What to produce
The answer must consist of every line from the data that holds "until".

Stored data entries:
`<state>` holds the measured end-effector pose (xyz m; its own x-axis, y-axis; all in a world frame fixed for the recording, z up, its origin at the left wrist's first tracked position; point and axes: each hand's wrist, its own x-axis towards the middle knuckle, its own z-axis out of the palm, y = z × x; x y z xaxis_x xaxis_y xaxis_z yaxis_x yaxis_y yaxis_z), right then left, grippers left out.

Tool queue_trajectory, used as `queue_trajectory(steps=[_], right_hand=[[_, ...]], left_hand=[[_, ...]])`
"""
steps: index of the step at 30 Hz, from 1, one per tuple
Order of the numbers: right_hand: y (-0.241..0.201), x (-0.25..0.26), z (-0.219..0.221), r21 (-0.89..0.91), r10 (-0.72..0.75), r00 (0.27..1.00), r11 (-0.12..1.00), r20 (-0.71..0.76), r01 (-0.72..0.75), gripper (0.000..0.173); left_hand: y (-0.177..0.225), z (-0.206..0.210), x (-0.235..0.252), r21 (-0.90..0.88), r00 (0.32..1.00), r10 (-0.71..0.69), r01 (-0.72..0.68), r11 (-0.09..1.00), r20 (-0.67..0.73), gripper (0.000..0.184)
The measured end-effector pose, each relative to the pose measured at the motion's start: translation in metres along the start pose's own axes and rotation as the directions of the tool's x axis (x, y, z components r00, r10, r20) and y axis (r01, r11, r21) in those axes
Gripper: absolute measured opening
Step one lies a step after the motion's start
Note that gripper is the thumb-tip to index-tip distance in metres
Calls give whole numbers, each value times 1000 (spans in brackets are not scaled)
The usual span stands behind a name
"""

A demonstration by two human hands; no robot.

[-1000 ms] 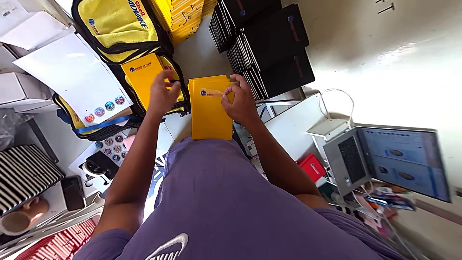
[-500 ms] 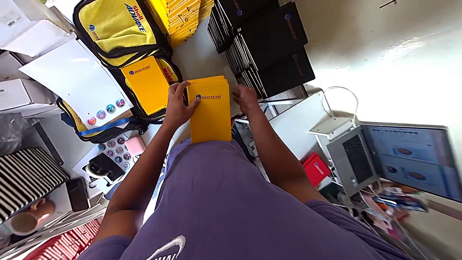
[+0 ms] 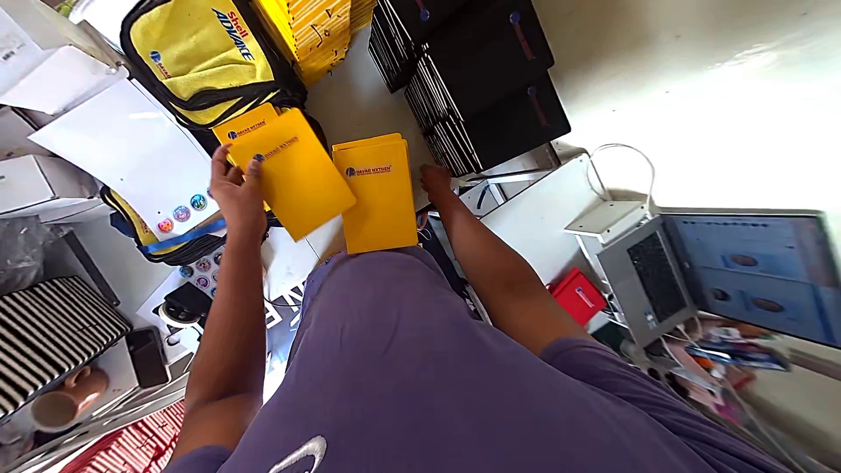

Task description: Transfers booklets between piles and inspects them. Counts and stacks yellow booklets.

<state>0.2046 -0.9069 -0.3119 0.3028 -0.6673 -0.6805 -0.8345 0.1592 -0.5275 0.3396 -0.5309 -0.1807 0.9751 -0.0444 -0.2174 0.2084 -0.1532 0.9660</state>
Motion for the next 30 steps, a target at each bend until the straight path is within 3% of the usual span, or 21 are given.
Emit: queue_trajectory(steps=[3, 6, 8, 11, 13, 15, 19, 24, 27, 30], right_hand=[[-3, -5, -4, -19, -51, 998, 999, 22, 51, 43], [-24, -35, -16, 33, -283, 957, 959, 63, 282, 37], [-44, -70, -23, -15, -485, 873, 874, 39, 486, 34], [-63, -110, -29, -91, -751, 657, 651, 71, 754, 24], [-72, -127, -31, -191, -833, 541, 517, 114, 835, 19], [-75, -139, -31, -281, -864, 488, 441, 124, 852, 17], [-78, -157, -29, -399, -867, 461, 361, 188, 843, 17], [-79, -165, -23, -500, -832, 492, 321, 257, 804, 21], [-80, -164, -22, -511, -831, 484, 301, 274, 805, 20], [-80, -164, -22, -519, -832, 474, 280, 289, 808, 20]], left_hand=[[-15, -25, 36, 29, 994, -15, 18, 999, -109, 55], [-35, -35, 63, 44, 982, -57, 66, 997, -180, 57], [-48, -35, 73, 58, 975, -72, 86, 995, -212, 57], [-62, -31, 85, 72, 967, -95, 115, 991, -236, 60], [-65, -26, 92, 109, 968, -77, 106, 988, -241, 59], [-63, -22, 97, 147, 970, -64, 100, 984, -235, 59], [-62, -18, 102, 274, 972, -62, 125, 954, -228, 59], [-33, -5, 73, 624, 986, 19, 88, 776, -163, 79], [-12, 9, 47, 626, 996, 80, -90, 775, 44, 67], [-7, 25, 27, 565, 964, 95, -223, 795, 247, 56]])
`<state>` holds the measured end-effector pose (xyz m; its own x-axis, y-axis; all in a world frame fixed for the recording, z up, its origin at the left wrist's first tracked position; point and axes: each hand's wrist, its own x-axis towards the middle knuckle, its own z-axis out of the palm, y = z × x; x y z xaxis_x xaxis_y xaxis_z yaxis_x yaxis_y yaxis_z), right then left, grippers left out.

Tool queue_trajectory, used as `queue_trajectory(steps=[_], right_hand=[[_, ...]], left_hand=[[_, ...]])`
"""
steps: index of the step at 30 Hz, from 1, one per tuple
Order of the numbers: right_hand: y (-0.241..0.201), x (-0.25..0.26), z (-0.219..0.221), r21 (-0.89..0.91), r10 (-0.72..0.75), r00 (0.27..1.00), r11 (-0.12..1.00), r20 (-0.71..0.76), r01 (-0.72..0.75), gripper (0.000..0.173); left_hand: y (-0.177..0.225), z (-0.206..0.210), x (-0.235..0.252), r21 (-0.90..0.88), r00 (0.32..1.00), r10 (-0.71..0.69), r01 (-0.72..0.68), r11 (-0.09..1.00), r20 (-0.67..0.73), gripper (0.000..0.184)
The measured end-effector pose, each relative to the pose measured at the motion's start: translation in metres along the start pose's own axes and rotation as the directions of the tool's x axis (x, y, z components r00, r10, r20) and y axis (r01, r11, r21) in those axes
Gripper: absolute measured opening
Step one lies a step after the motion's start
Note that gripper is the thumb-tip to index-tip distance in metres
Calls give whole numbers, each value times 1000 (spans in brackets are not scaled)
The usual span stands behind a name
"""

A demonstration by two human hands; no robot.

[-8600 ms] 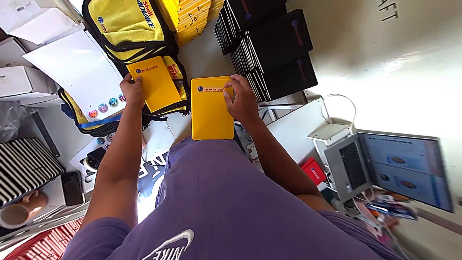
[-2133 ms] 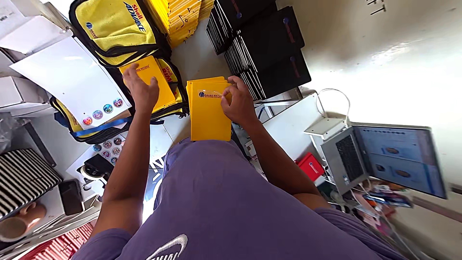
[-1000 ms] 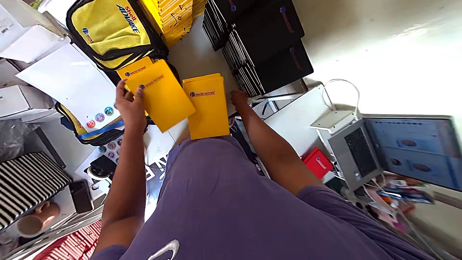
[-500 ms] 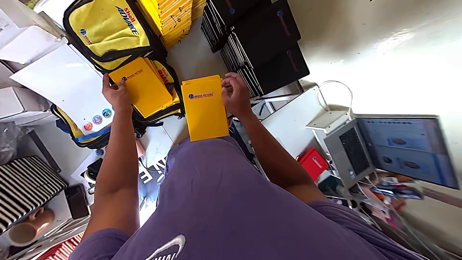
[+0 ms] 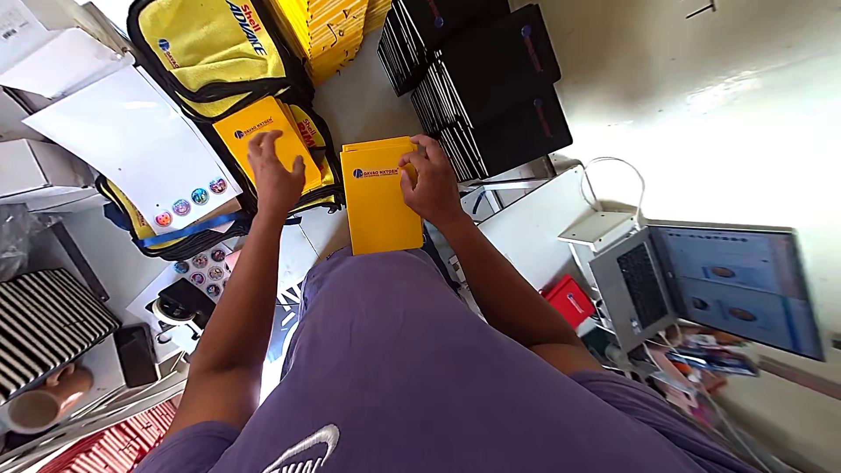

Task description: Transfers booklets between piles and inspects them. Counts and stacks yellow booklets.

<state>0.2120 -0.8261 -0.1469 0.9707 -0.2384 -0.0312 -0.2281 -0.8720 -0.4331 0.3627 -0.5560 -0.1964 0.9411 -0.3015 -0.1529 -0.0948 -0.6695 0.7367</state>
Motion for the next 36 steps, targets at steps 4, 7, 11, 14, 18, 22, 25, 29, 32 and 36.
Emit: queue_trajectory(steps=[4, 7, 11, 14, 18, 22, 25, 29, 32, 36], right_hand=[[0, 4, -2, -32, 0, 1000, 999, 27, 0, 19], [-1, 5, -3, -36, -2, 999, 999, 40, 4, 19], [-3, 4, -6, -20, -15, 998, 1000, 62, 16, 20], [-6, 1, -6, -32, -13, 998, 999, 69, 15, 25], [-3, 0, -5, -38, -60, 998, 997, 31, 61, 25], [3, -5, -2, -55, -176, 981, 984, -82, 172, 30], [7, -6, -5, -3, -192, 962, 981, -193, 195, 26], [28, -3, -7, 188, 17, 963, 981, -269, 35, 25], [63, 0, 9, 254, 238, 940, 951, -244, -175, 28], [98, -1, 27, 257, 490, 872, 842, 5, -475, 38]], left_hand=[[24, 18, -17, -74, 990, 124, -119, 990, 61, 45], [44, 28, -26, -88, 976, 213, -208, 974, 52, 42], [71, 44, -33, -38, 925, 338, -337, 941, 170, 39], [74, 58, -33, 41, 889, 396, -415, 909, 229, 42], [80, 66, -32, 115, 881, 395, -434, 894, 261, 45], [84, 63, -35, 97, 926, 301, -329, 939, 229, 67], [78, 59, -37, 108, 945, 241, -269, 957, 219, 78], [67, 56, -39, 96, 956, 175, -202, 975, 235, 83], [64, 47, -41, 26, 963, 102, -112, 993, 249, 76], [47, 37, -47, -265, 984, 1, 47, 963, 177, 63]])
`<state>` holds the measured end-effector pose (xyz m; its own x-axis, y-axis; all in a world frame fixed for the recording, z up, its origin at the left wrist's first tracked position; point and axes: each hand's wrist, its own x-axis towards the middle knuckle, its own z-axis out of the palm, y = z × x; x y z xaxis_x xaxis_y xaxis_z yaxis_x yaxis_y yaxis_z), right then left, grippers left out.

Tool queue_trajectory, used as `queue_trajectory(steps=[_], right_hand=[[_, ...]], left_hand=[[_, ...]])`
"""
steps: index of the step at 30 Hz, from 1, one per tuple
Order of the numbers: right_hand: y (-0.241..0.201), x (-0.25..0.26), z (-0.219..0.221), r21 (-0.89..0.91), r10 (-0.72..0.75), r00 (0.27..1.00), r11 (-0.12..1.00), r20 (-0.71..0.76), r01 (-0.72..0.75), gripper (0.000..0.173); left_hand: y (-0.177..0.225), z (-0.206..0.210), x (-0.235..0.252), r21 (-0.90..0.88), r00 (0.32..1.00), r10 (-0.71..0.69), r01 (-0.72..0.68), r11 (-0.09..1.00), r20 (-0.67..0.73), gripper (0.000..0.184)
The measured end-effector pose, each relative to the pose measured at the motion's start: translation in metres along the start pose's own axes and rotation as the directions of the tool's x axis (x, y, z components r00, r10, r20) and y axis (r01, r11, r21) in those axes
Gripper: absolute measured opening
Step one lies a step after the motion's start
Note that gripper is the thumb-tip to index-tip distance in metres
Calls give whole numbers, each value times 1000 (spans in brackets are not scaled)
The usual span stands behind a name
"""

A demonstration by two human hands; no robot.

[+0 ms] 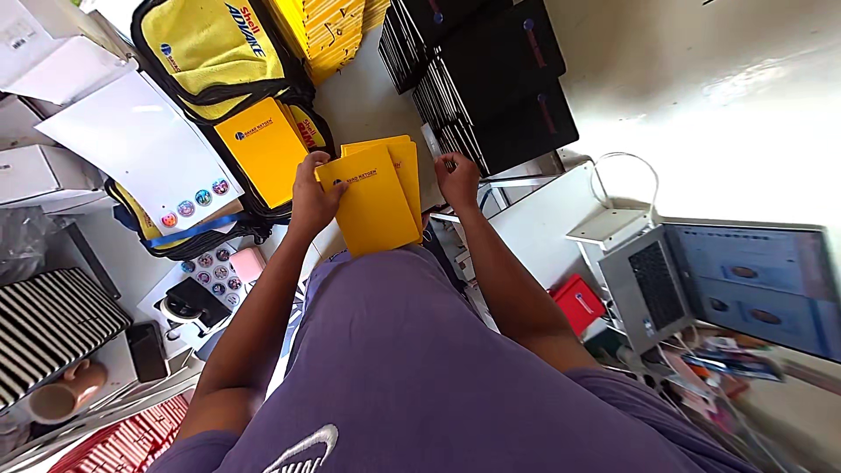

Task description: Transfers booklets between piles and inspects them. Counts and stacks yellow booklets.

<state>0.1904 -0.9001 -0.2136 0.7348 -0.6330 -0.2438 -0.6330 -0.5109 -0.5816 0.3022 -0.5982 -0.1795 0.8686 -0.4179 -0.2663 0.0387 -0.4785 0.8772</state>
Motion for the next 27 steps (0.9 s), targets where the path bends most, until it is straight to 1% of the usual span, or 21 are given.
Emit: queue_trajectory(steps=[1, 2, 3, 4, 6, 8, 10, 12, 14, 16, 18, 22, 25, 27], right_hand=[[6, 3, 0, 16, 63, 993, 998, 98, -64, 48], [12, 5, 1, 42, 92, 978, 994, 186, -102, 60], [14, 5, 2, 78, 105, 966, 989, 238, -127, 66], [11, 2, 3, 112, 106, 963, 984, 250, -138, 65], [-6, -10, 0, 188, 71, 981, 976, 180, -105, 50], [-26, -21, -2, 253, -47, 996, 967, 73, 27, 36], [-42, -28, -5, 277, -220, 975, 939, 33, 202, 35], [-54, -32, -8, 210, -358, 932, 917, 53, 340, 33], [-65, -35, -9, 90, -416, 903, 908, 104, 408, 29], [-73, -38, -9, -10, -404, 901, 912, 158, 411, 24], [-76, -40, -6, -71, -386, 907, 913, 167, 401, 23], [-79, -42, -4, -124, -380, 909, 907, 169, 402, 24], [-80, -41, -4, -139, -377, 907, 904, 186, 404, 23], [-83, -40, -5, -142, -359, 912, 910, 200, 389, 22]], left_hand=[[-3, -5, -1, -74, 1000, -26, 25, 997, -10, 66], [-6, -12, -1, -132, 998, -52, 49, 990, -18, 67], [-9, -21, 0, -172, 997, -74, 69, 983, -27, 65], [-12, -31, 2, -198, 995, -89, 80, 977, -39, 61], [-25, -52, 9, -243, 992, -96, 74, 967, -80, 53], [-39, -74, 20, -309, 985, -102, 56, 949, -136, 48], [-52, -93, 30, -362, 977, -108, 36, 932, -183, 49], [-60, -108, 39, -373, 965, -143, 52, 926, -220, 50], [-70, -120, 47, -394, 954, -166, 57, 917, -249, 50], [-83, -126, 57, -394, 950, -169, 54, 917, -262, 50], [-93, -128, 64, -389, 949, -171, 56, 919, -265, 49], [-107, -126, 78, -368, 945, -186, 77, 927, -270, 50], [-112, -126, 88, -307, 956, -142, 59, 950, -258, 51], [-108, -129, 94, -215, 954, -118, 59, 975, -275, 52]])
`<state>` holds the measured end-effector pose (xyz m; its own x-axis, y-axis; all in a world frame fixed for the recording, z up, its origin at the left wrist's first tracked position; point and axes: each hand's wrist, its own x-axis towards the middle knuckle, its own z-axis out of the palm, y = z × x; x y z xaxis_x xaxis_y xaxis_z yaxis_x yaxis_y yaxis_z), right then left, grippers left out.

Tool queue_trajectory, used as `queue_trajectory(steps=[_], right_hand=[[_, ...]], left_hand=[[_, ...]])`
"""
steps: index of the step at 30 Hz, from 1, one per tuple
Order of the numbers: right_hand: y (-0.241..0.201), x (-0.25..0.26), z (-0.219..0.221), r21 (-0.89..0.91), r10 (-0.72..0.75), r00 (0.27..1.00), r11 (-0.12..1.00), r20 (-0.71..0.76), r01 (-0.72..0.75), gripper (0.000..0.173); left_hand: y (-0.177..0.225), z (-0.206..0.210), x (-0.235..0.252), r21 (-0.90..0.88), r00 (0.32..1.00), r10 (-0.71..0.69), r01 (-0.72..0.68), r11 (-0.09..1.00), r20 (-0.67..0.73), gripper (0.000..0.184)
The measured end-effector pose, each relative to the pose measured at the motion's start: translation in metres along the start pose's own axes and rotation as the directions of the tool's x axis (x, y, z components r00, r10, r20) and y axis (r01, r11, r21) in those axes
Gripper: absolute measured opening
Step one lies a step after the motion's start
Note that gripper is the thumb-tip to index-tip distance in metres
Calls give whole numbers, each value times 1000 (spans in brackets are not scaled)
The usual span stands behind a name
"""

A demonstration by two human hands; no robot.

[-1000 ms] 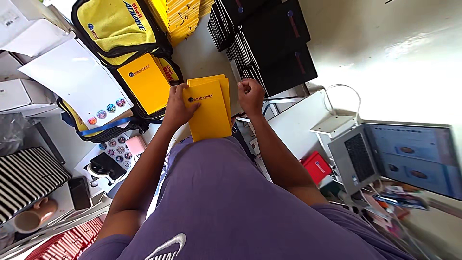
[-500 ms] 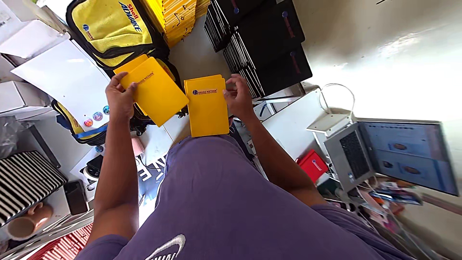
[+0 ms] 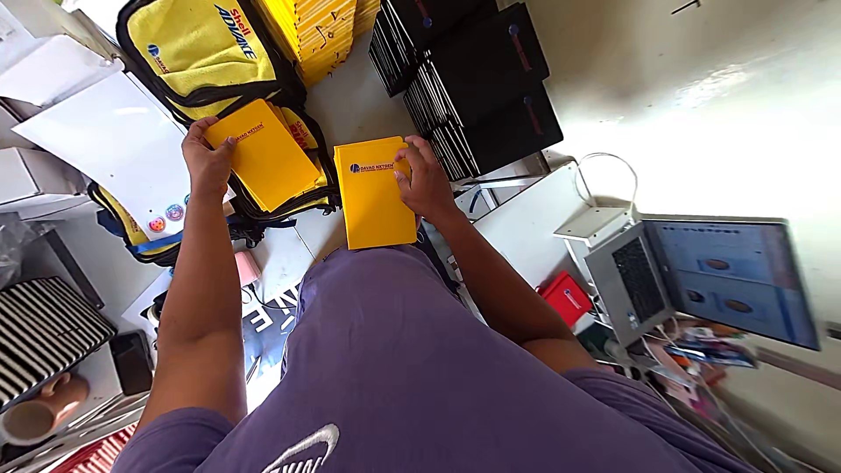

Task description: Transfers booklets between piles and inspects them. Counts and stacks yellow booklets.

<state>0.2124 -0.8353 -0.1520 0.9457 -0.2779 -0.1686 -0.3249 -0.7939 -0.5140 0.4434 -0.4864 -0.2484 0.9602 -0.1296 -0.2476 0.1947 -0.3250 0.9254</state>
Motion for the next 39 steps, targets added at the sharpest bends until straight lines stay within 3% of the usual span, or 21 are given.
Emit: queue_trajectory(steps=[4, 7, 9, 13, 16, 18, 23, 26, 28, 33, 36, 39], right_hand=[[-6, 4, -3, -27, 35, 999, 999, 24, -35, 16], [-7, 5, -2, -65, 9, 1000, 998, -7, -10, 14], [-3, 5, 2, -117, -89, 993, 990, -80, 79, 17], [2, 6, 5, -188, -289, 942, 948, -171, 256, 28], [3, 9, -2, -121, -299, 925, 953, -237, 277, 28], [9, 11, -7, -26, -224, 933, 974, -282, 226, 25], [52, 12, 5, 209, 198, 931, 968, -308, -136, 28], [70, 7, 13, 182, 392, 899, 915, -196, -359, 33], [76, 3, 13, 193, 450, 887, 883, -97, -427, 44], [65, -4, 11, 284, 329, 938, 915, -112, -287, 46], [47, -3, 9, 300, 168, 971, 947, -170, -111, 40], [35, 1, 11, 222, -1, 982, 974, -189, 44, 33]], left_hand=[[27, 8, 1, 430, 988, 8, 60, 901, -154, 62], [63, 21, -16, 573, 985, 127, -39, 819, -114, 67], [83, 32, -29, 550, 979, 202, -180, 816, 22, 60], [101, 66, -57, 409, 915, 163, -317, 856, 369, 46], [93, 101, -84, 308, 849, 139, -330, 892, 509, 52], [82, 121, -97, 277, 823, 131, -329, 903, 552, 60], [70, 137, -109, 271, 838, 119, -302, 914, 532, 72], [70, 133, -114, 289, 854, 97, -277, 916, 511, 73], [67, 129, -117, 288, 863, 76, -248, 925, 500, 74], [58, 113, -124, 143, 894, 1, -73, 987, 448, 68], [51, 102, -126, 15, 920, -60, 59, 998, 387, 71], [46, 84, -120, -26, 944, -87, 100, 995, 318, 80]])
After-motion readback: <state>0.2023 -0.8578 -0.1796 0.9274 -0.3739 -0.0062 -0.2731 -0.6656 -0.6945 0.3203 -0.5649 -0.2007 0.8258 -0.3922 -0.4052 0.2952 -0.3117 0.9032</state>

Reply
Motion for the next 30 steps, a target at each bend until the straight path is within 3% of the usual span, or 21 are given.
Motion for the next 27 steps (0.9 s), targets where the path bends most, until it is straight to 1% of the usual span, or 21 are given.
Motion for the next 39 steps, targets added at the sharpest bends until straight lines stay within 3% of the usual span, or 21 are given.

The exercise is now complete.